I dislike them both for reasons you mention.

Instead I look in areas where I can find other housing stock between about 30 and 100 years old.

10 years is about the age everything in current new builds seem to fall apart. Have it in current rental and an old rental, both exactly 12 years old. It is a pita and a ton of repairs and maintenance needed.

Go older and generally people have lived in them long enough to get fed up and get all this stuff fixed.

My experience of 'new builds' from 30 years ago is far better room sizes, less intrusive spacing between neighbours and estates having enough foliage as to not look like some sort of dystopian cookie cutter hell.

Also, when these new builds spring up, people will be doing DIY in them and raising screamy kids. The older estates seem to mostly be owned by boomers who have done all of that and now it's just a quiet place to live.

CatsOnTheChair · 15/07/2023 18:56

Any newbuilds that have already been lived in for a few years?
We've had a new build, and a much older house. Now in a 25 year old house.
I wouldn't buy brand new again - but would buy a nearly new house over the beautiful victorian stuff around us. The upkeep and heating of the victorian terrace was massive.

good96 · 15/07/2023 19:23

New builds these days are like shoe boxes and are generally not great quality.
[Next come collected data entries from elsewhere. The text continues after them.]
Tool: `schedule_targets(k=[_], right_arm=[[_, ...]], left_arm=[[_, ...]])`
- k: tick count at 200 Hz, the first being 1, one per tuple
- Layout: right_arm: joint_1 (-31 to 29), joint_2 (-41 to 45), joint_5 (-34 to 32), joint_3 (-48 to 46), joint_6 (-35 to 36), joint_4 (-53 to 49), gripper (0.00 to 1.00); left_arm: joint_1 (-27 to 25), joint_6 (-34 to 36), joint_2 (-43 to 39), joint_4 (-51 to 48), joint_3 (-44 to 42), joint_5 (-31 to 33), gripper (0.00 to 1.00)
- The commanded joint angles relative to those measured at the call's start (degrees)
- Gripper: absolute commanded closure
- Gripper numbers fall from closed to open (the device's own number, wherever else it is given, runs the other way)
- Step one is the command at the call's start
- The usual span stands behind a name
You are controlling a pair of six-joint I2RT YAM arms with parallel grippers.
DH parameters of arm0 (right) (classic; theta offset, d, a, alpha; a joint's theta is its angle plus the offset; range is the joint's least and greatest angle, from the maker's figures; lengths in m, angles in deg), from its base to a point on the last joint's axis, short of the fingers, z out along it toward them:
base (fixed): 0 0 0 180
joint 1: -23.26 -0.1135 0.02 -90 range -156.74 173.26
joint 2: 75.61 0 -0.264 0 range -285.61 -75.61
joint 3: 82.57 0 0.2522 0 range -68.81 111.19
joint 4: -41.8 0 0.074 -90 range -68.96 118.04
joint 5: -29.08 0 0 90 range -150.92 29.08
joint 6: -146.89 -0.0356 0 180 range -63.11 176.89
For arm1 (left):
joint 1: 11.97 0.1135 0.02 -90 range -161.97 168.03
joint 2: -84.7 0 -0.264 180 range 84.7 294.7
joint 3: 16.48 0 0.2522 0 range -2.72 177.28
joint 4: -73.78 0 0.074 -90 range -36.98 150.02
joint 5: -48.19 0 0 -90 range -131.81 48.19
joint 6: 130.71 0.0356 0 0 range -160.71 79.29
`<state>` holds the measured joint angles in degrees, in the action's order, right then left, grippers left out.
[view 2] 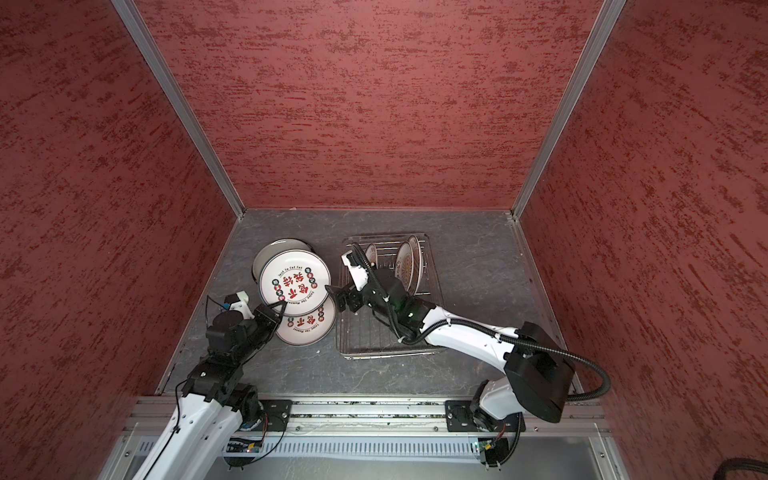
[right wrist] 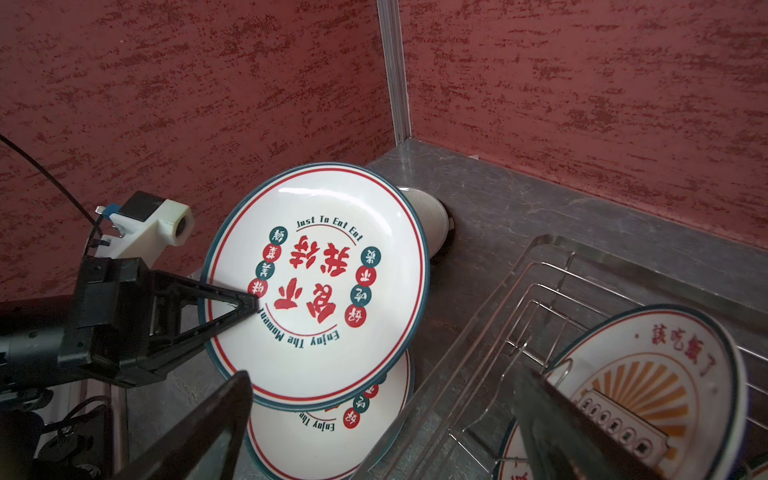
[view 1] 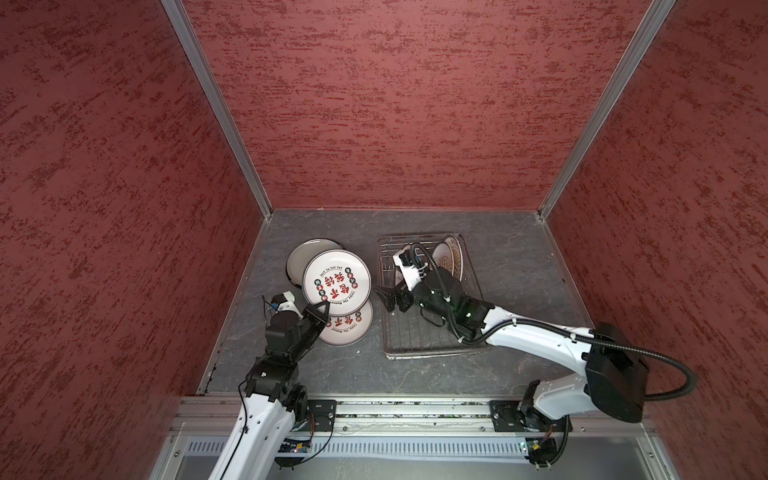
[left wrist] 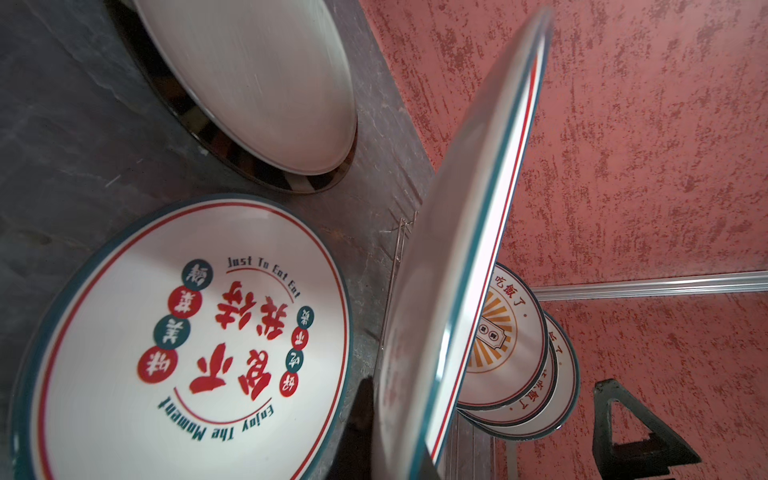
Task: Unload the plates from the dish rack
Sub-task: 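Carry the red-lettered plate toward the table stack with the left gripper while the right withdraws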
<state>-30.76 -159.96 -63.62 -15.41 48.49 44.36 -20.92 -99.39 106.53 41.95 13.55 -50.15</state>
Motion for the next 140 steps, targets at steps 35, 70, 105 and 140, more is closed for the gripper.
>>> schedule_targets(k=[35, 70, 105, 140], right_arm=[[-2.44, -5.32, -2.56, 5.1, 3.11, -2.86, 0.01], [-3.37, -6.94, -3.09, 6.26, 3.39, -3.81, 0.01], [-3.64, -7.2, -2.22, 5.14, 2.86, -1.81, 0.01], [-3.99, -8.94, -0.86, 5.89, 2.44, -1.71, 0.01]], left_arm=[[1.13, 0.92, -2.22, -9.22, 4.43, -1.43, 1.0], [1.66, 1.0, -2.07, -10.85, 3.43, -3.38, 1.0], [2.75, 0.69, -2.24, -14.01, 3.63, -5.27, 1.0], [2.88, -1.44, -1.3, -12.69, 0.98, -5.34, 1.0]])
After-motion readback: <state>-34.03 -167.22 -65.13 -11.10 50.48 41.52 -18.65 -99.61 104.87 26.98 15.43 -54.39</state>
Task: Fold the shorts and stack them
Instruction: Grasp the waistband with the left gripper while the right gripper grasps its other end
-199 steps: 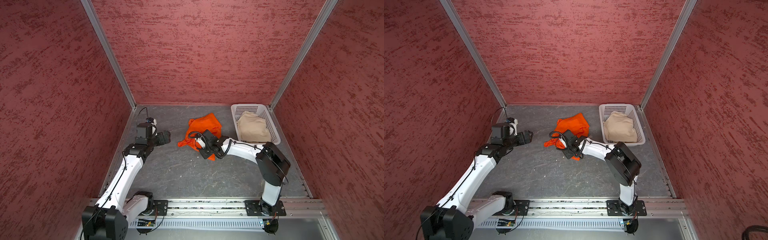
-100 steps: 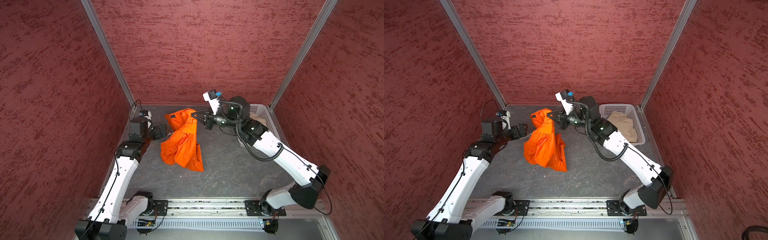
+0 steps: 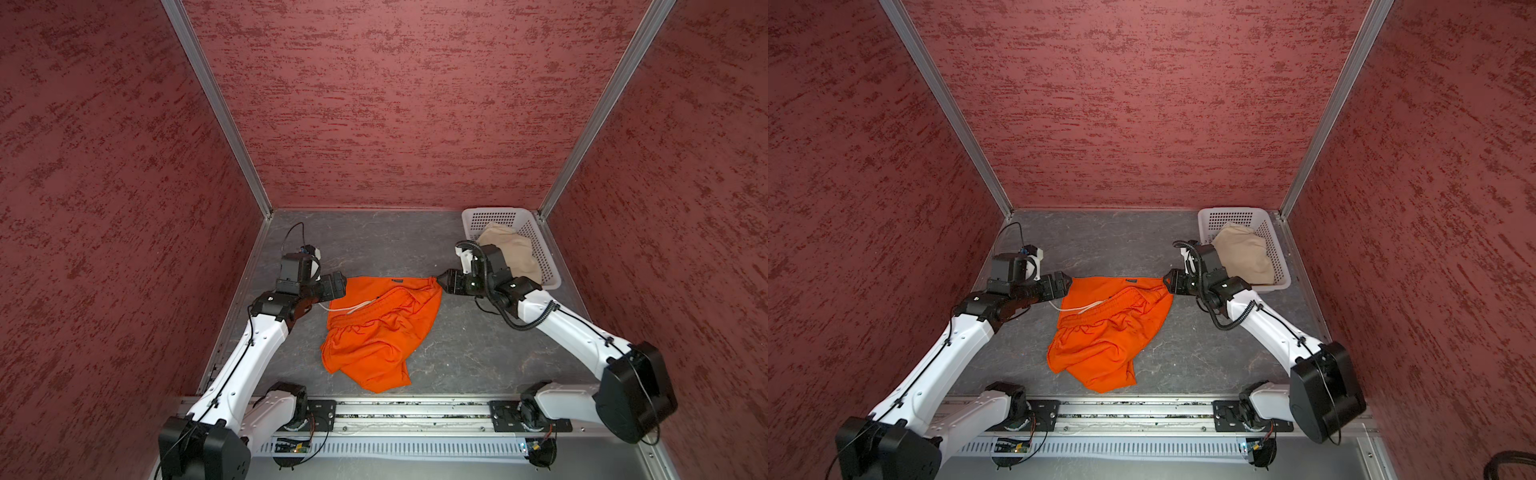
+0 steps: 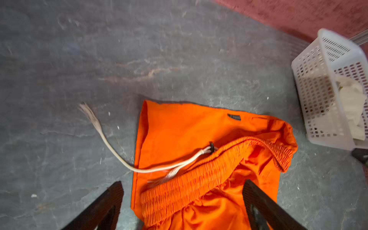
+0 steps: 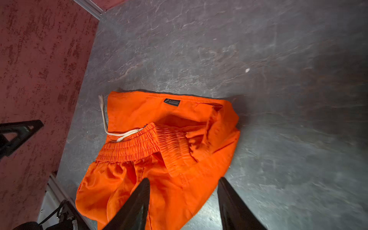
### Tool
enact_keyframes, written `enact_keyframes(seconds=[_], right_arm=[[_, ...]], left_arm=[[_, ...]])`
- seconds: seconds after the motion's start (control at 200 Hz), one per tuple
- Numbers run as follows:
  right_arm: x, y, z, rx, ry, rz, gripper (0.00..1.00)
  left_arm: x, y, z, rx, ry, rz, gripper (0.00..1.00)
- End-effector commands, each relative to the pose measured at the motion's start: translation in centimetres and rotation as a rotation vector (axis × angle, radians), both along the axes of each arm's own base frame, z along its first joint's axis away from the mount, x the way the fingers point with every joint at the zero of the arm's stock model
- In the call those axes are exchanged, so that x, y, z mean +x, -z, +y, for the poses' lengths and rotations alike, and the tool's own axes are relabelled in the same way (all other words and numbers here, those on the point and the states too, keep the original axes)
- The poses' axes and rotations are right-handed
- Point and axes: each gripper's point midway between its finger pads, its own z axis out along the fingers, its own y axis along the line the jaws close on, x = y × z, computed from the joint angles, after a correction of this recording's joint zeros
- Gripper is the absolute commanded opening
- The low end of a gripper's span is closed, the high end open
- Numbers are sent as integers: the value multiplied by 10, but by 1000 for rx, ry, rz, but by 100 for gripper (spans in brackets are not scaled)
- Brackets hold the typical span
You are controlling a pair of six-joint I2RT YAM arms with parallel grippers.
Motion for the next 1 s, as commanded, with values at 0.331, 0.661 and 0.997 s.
enact_keyframes(seconds=[0.331, 0.661, 0.997], right_arm=[[-1, 46, 54, -240, -156, 28, 62], [11, 93, 59, -496, -255, 69, 69], [14, 122, 56, -600, -316, 123, 72]], left_arm=[[-35, 83, 6, -265, -199, 222, 85], [-53, 112, -9, -372, -165, 289, 79], [-48, 121, -21, -418, -128, 292, 65]])
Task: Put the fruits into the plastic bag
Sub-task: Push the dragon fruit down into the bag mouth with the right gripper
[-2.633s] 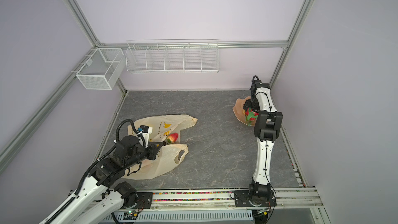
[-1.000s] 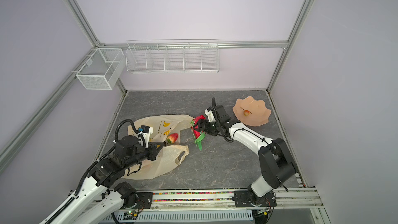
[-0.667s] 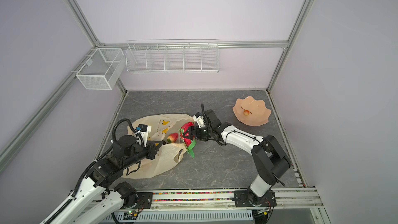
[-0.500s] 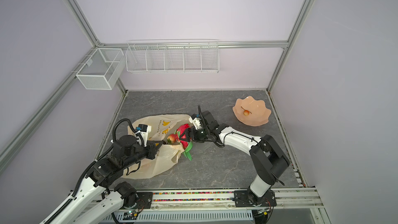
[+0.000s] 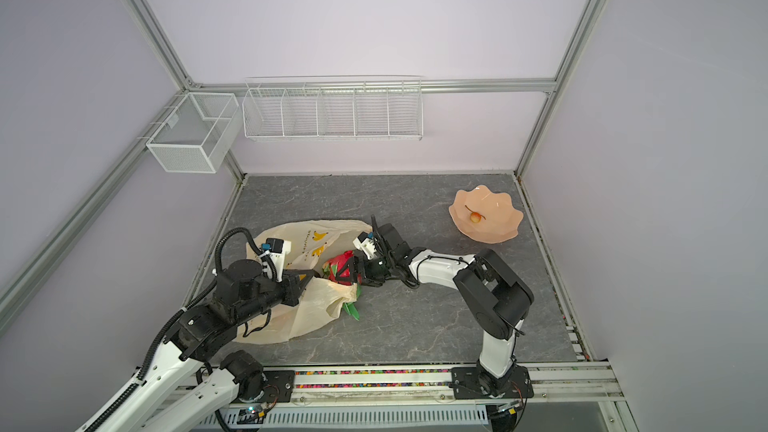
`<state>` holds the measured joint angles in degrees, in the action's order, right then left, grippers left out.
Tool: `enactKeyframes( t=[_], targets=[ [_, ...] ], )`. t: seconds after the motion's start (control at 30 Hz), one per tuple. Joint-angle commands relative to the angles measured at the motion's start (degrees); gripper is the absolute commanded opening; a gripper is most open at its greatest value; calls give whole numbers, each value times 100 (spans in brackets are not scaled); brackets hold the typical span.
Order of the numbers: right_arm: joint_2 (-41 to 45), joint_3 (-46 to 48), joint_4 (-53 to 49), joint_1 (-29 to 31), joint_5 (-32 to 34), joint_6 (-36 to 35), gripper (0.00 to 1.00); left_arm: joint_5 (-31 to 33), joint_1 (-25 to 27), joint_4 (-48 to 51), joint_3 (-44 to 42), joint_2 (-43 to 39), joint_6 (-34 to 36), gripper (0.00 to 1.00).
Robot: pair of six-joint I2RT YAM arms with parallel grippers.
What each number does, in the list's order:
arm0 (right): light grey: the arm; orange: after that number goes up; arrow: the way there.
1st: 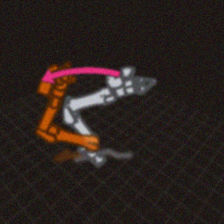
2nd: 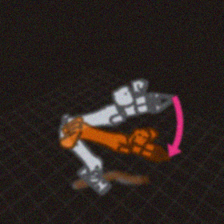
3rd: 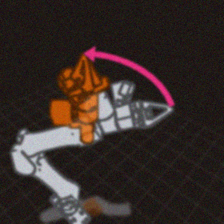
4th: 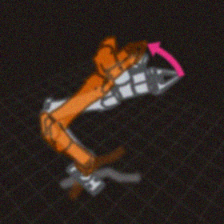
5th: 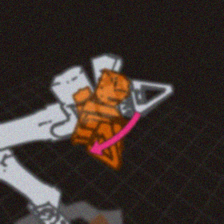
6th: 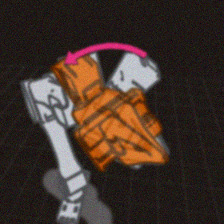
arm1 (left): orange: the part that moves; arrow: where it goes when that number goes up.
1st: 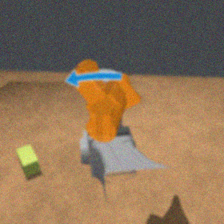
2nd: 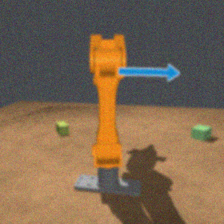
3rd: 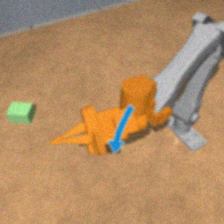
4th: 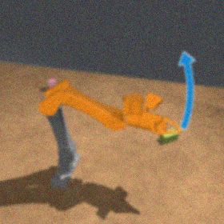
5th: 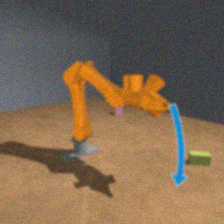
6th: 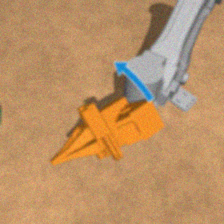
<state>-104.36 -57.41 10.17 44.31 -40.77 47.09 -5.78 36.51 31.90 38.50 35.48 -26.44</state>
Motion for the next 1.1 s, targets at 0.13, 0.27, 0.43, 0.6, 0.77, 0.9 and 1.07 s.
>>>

With an older property, you at least know it is stable - yes, more cash injection will be required but at least you’ll have it to how you want it to be and not a general specification that these new builds are built to.
I mean you can renovate a new build if you really want to… but what is the point?

WaitingfortheTardis · 15/07/2023 19:30

I prefer an older property, but have lived and been happy in both. I think in either case its important to get a decent survey done. For older properties this means you know of anything urgent that needs sorting and for newer properties you get a better idea of the quality of the build etc. You do get NHBC with a newbuild, but they often don't seem to cover everything.